How Hoagie Dom Became the Hoagie King of Philadelphia

With locally sourced meats, freshly baked bread, and a special ’nduja-laced mayo, hoagies from one man’s monthly pop-up have become Philly’s most in-demand sandwiches

“Philadelphia is the greatest sandwich city in the world,” says Dominic Rocconi, better known as Hoagie Dom. Rocconi’s declaration is both a confirmation of Philly’s culinary heritage and a promise: That’s because Hoagie Dom is a contender for the greatest sandwich maker in the city.

So who or what is Hoagie Dom? It’s an occasional and sensational wildly popular pop-up, a cheeky and appetizing Instagram sandwich account with almost 18,000 followers, a love letter to Italian American foodways, and the alter ego of the visionary Philly-area native behind it all. His now-famous pop-ups sell out on Instagram in under a minute.
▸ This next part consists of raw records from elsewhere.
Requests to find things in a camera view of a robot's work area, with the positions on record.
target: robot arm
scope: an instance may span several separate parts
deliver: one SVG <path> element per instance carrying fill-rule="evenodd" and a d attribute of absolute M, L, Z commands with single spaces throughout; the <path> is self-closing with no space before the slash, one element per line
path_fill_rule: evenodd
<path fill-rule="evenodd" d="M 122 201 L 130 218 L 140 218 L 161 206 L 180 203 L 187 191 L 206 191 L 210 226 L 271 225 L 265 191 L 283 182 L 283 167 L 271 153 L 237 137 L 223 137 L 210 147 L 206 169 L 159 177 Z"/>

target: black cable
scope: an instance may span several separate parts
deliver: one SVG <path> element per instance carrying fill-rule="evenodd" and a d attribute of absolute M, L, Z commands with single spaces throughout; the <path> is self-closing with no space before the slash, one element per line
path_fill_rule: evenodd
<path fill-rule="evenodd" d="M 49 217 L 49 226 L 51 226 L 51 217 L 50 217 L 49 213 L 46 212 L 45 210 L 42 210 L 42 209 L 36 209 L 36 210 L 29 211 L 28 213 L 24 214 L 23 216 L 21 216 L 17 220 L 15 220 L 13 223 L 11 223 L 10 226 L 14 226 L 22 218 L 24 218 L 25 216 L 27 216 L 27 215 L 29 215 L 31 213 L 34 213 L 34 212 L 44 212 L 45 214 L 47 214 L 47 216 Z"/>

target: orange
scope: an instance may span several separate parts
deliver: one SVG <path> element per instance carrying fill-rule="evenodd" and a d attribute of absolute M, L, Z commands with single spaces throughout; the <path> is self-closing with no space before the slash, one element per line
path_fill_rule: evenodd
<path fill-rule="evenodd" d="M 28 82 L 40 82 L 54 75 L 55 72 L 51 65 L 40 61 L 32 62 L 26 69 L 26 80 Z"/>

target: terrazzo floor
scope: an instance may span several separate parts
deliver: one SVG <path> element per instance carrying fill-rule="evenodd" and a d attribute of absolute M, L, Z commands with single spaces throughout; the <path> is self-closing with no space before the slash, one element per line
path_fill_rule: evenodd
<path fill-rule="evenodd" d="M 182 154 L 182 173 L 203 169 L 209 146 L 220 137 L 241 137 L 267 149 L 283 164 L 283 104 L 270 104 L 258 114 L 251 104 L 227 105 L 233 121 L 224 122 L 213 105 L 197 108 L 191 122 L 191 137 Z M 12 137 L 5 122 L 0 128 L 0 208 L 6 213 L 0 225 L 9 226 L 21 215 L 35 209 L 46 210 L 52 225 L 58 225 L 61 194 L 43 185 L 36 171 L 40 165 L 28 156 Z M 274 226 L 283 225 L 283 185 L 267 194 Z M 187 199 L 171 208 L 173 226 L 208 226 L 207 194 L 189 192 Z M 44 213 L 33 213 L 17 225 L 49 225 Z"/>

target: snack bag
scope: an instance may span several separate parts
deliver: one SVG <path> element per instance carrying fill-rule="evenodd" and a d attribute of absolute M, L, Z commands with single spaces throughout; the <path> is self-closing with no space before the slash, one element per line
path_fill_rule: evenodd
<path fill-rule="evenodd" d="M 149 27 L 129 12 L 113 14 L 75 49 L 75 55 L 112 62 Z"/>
Hoagie Dom is a dreamer, and Hoagie Dom is a riddle, wrapped in a mystery, stuffed in a roll.

A man with a beard and wearing a food safety glove holds a hoagie wrapped in paper up to his ear like it’s a telephone.

Rocconi has held the Instagram account @hoagie_dom for many years and previously used it to review sandwiches from shops around the city. The humor and enthusiasm in his writing drew followers, and in 2019, he decided to go from describing other people’s hoagies to creating his own. The pandemic lockdown gave him time to perfect his craft and collaborations with companies like Tired Hands Brewing Company and Kismet Bagels, which put his sandwiches on the map. Now, with a self-styled “hoagie residency” at Bardot Cafe in Northern Liberties, Hoagie Dom is stepping into the spotlight.

Rocconi is relentless in his pursuit of hoagie excellence. He specializes in classic Italian American combinations — think cold cuts, fried chicken cutlets, veal parmigiana — and pumps them up with high-quality ingredients and unexpected twists. He sources imported Italian cured meats and cheeses from Di Bruno Bros., but relies on Cooper sharp when it’s meant to melt. He bakes his own tangy and toothsome bread, an extra process that requires him to start work at 2 a.m., and pickles his own peppers. When he makes chicken cutlets, he coats them with love, not a speck of breading out of place. To guarantee that every sandwich is as fresh as possible, he allows a line cook to fry the cutlets but, other than that, this is a one-man operation. A striver and a gastronomic perfectionist, Rocconi compares himself to hometown hero pizza chef Joe Beddia and Jiro Ono of Jiro Dreams of Sushi fame. And he’s only half-joking.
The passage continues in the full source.